◆ EXERCISE INSTRUCTIONS
Please find the line that holds "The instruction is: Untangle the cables" below and reproduce it, along with every line after it through the end, exactly and without pictures.

--- INFORMATION SUPPLIED Enclosed Below ---

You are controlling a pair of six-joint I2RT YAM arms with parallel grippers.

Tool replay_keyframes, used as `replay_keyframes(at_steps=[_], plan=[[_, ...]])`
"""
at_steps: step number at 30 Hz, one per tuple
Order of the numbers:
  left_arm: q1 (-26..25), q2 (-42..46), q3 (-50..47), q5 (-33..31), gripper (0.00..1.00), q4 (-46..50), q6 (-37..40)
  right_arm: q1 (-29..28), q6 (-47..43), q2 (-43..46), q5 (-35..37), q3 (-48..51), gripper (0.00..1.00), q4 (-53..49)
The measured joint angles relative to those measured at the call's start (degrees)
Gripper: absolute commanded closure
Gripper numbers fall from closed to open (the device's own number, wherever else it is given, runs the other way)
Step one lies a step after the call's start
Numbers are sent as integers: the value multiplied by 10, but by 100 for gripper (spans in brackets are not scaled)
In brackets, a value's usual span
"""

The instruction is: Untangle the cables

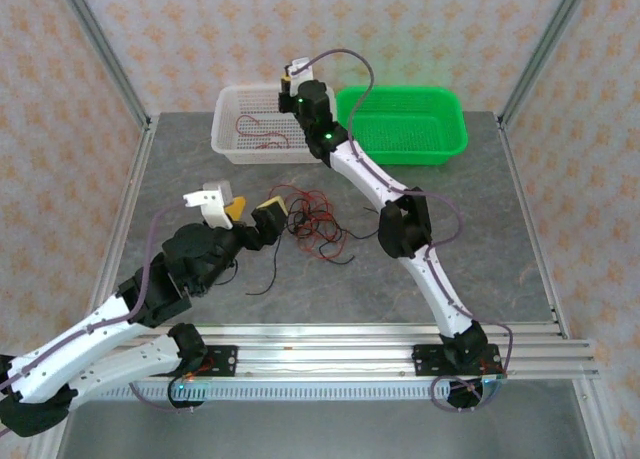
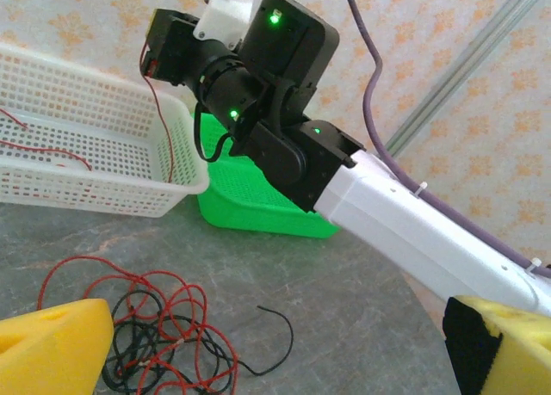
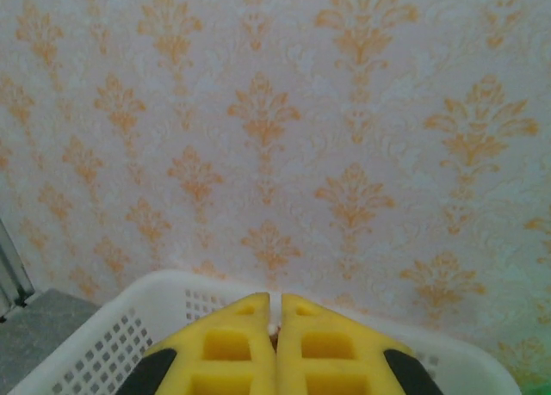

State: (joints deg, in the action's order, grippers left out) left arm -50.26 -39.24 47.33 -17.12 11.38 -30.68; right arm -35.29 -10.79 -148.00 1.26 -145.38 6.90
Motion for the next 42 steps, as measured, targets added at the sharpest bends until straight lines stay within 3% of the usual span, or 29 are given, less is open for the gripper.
replay_keyframes(at_steps=[14, 20, 31, 34, 42], plan=[[0, 40, -19, 9, 1, 5, -15, 1, 54, 1, -43, 0, 100, -198], [0, 13, -5, 9, 1, 22, -21, 13, 91, 1, -63, 0, 82, -261], [0, -30, 16, 2, 5, 58, -56, 24, 97, 1, -67, 0, 36, -369], [0, -37, 17, 1, 7, 69, -68, 23, 93, 5, -67, 0, 30, -391], [0, -49, 17, -14, 12, 118, -116, 23, 95, 67, -67, 0, 30, -431]])
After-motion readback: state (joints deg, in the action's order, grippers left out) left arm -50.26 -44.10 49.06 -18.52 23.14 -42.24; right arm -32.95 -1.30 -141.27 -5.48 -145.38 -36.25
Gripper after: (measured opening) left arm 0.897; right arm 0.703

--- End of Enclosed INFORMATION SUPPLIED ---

◆ THE ANSWER
The instruction is: Untangle the cables


State: (joints deg, in the action's order, grippers left out) left arm -50.26 -39.24 47.33 -17.12 11.38 -30.68; right arm -35.29 -10.79 -148.00 1.26 -145.38 6.90
Motion for the next 42 steps, as measured, targets added at the sharpest bends until straight lines stay within 3% of the usual span, or 29 are given, less is open for the gripper.
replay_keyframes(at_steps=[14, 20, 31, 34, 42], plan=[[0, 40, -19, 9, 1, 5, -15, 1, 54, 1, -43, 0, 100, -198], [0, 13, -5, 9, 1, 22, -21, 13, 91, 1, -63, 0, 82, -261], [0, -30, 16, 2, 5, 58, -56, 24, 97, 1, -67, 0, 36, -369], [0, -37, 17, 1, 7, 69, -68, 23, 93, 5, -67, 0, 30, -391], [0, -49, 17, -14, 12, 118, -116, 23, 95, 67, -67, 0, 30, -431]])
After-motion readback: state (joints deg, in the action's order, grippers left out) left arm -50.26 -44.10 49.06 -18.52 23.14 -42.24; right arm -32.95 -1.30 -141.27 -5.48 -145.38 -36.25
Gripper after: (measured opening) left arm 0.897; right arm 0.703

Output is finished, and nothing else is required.